Osprey Foundation Speaks Softly, Carries a Big Dowsing Stick

It may sound like a small bird-watching club from the Maryland suburbs, but over the last few years the Osprey Foundation has quietly become one of the United States' largest funders of global water and sanitation projects.

Related: Osprey Foundation: Grants for Global Development

The Osprey Foundation was launched in the early 2000s by Bill Clarke, a Baltimore resident who made his fortune in the financial industry but retired early to pursue philanthropic interests. Clarke and his family initially focused on local charities like the Boy Scouts and human services organizations, with the occasional feel-good expenditure on stuffed animals for impoverished children abroad.

But the Osprey Foundation has taken an increasingly global view in recent years. It started with relatively modest donations to Doctors Without Borders and the Carter Center’s effort to eliminate Guinea worm. But the Clarke family’s contributions to global development, and water and sanitation in particular, has grown steadily. And where some big donors attract attention for large, data-driven endeavors, the spiritually rooted Osprey Foundation dishes out its cash with a sound-no-trumpet-before-you sensibility.

Grant-seekers should keep in mind that faith-based charities receive a large share of the Osprey Foundation’s grants, and its investments in water and sanitation are no different. Church World Service has made use of numerous six-figure grants to carry out its water resources efforts in East Africa. Lutheran World Relief has received similarly generous support for its work to expand safe water supplies and protect environmental resources around the world.
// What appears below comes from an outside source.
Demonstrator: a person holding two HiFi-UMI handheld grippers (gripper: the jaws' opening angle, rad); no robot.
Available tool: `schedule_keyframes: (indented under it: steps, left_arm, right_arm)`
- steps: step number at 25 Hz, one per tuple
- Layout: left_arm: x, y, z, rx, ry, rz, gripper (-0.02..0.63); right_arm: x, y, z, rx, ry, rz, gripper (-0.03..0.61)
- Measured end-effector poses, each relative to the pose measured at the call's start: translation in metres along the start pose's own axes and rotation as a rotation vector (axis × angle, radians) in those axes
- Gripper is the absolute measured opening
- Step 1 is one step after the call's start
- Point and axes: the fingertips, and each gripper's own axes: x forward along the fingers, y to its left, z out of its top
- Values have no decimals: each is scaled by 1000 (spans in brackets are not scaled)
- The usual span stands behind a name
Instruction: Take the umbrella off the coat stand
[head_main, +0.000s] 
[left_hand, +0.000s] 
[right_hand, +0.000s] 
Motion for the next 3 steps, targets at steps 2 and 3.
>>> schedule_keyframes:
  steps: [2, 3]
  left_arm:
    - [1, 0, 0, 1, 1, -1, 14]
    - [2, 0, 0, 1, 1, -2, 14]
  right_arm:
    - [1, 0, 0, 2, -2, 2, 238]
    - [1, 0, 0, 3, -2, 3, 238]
Other projects are more specifically targeted. The Osprey Foundation has supported the Palestinian Hydrology Group, which conducts water conservation and other projects in the West Bank and Gaza. A foundation grant also helps the Arava Institute for Environmental Studies develop a solar-powered apparatus to turn the Gaza Strip’s brackish water drinkable.

But you don’t need to be a faith-based organization or work in an important center of religion to attract the attention of the Osprey Foundation. The Clarke family is also one of the largest backers of Water For People — taking no backseat among contemporaries like the Bill and Melinda Gates Foundation.

Not bad for a foundation that bills itself as a little mom-and-pop operation from Baltimore.